Some, such as Trump, argue that the agreement resulted in a number of detrimental effects. For instance the strength of American trade unions declined, U.S. jobs (especially in the manufacturing sector) were outsourced to Mexico and wages for some citizens decreased. Furthermore, increased industrialization came at the cost of environmental exploitation; in Canada shale fields destroyed natural spaces while massive factories in Mexico tore up the land. On the opposite end of the spectrum, those who support NAFTA point out that it greatly increased trade, removed much-despised tariffs and boosted member economies. In addition the cost of imported goods such as oil and food decreased.

Regardless of whether one believes NAFTA was a success or a failure, it is Trump who will be doing the negotiating with Mexico and Canada in the near future. And it was also Trump who withdrew the U.S. from TPP, thereby negating years of work not just by Obama, but the other 11 affiliated nations as well. Our president has done these things in the name of preservation and national primacy; he believes by cutting ties to other economies American fiscal health can be maintained and improved. Although focusing energy on domestic development will probably yield more jobs and boost GDP, one must consider what is being sacrificed in return. Is a slightly better economy really worth the dismantling of strategic, peace-preserving alliances?

Prior to entering the Oval Office Trump was first and foremost a businessman.
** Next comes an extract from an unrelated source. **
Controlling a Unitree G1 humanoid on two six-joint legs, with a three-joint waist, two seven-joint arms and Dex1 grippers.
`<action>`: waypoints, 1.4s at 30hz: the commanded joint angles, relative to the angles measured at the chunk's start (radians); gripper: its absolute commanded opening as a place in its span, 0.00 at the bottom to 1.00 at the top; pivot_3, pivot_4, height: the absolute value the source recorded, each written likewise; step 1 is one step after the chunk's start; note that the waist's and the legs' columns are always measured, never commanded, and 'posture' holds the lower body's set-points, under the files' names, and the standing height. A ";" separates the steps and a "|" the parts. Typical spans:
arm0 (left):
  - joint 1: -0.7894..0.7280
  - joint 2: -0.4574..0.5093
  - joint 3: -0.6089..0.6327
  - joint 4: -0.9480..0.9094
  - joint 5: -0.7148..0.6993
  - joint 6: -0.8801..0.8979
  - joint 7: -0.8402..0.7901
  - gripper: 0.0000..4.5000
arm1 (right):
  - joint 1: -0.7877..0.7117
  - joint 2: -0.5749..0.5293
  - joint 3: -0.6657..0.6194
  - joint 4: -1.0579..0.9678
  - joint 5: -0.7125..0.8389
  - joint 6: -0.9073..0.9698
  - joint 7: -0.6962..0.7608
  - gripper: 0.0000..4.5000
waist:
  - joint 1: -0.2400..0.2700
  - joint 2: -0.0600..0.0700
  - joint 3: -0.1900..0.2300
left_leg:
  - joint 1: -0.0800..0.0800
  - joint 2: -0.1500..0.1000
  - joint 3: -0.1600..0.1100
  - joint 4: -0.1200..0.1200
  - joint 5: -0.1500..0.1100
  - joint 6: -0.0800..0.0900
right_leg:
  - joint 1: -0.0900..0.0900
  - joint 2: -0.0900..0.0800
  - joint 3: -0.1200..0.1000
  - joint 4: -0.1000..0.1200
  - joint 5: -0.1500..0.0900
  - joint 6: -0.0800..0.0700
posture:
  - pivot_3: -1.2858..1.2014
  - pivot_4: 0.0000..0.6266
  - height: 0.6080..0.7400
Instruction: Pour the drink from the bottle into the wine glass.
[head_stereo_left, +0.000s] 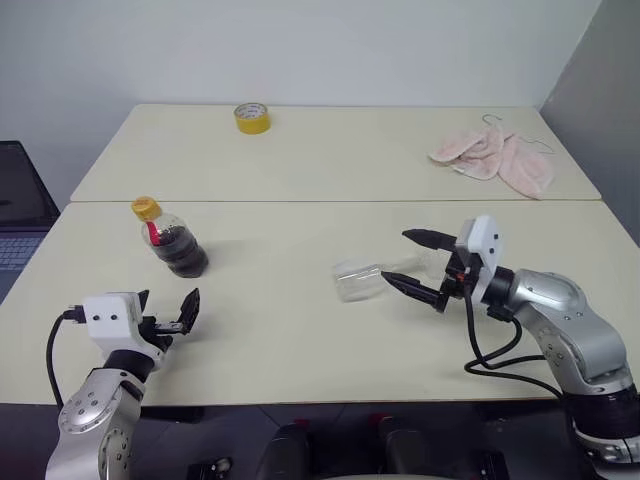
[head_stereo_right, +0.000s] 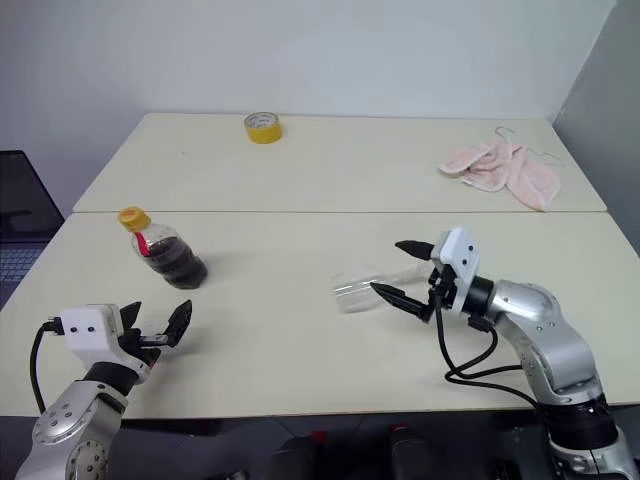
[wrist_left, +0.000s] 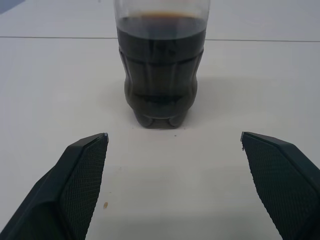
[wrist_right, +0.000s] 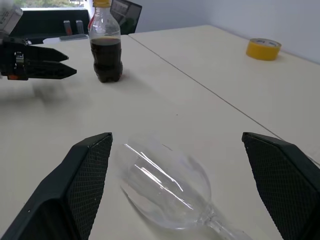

It seems his entrepreneurial aspirations have carried over into the presidency, as demonstrated in his feverish attempts to stimulate the economy. Unfortunately I fear that decades working in the Tycooniverse has rendered Trump ignorant of anything that does not pertain to wealth or personal benefit. Maybe I’m just not the kind of person who’s motivated by money, but even if I were I doubt I would put revenue before relationships. President Trump, on the other hand, seems to have no qualms about doing this. Whether his actions will permanently damage foreign relations, only time will tell. Until then I’m just going to hope the NAFTA negotiations go well, because I love cheap Mexican avocados and I really don’t want prices on imported produce to skyrocket.